Longe da "marca mágica", Maurren usa música e foge da internet pera tentar bi olímpico

José Ricardo Leite
Do UOL, em São Paulo

  • Caio Guatelli/Folhapress

    Maurren Maggi comemora seu ouro nas Olimpíadas de Pequim

    Maurren Maggi comemora seu ouro nas Olimpíadas de Pequim

Medalhista de ouro nos Jogos Olímpicos de Pequim, a saltadora brasileira Maurren Maggi ainda está, em 2012, distante de “marca mágica” estabelecida por ela para conquistar o bi ou conseguir subir ao pódio em Londres.

Durante sua preparação para os Jogos, ela disse acreditar que se pular a mais do que 7 m deve conseguir brigar por medalha no salto em distância. “7 m dá para conseguir medalha. Estou treinando, e se sair tudo direitinho, perfeito, sairão os 7 m lá [em Londres]. É marca para medalha”, falou ao UOL Esporte.

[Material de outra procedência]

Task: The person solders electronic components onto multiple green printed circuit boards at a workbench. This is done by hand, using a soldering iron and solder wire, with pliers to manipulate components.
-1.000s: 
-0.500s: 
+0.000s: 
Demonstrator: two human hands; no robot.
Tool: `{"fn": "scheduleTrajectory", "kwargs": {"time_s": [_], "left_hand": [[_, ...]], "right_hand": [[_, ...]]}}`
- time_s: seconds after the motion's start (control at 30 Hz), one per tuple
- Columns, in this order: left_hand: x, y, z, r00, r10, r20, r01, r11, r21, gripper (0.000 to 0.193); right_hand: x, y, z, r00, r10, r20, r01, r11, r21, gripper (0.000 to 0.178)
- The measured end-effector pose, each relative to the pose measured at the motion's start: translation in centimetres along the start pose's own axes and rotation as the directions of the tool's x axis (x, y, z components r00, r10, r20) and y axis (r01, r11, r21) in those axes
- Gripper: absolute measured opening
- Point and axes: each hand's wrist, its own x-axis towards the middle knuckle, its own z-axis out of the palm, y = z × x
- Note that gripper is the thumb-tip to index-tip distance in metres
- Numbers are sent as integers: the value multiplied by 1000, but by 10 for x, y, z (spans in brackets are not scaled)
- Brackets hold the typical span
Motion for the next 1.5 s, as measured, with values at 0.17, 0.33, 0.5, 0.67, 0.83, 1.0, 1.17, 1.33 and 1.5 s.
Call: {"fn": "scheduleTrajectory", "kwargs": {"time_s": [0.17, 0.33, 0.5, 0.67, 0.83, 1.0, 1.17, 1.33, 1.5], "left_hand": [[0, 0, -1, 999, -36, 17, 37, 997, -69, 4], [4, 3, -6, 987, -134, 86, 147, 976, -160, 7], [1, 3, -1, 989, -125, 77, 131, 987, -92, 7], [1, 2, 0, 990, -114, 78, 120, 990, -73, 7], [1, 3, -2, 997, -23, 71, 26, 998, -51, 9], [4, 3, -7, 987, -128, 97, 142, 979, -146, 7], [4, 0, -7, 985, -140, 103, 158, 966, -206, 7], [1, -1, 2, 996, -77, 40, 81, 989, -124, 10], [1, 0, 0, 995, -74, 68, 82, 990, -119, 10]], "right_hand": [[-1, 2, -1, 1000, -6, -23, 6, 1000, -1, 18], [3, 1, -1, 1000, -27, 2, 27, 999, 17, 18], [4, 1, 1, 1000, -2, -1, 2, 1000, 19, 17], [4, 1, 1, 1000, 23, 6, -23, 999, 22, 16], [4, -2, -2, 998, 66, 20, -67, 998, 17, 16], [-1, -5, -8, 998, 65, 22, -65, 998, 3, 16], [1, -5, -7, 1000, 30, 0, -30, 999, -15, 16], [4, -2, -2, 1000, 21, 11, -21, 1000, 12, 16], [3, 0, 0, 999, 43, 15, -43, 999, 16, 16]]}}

A atleta ganhou o ouro ao saltar 7,04 m em Pequim. Mas foi a última vez que passou a barreira da “marca mágica” estipulada para conseguir medalha. Em 2012, tem em sua melhor marca 6,85 m, que a coloca como a 26ª melhor da temporada.

Oito atletas já passaram da marca dos 7 m este ano, algumas mais de uma vez. A principal favorita ao ouro, a americana Brittney Reese, já saltou a 7,15 m.

Em 2008, Maurren fez sua melhor marca já no primeiro salto e jogou pressão sobre suas concorrentes. A russa Tatiana Lebedeva, principal rival, chegou aos 7,03 m no último salto e ficou com a prata.

E para voltar a repetir o fato de fazer sua melhor marca justo no momento mais importante, nada melhor do que repetir os mesmos rituais da última edição olímpica. Muita música nos dias que antecedem a prova, para relaxar, fuga da internet e conversa só com quem possa ajudar.

“Ouço bastante música, um dia antes estou sempre pensando no que tenho de fazer de melhor pra ir bem e mentalizando a corrida, o salto. Isso sempre deu certo”, falou.

“Evito pizza, refrigerante, não ligo internet e evito entrevistas. Falo só com quem for me fazer bem e acho que possa somar. Se resume a quem tenho dentro da pista e minha família”, continuou.

Outra condição que, segunda ela, ajuda a melhorar o desempenho, é sentir o frio na barriga. “Isso é legal, é legal, é bom ter aquela vontade de competir. Precisa saber dosar a ansiedade para não atrapalhar. Mas eu gosto de ter um frio na barriga. Se eu não tiver um frio na barriga, não salto.”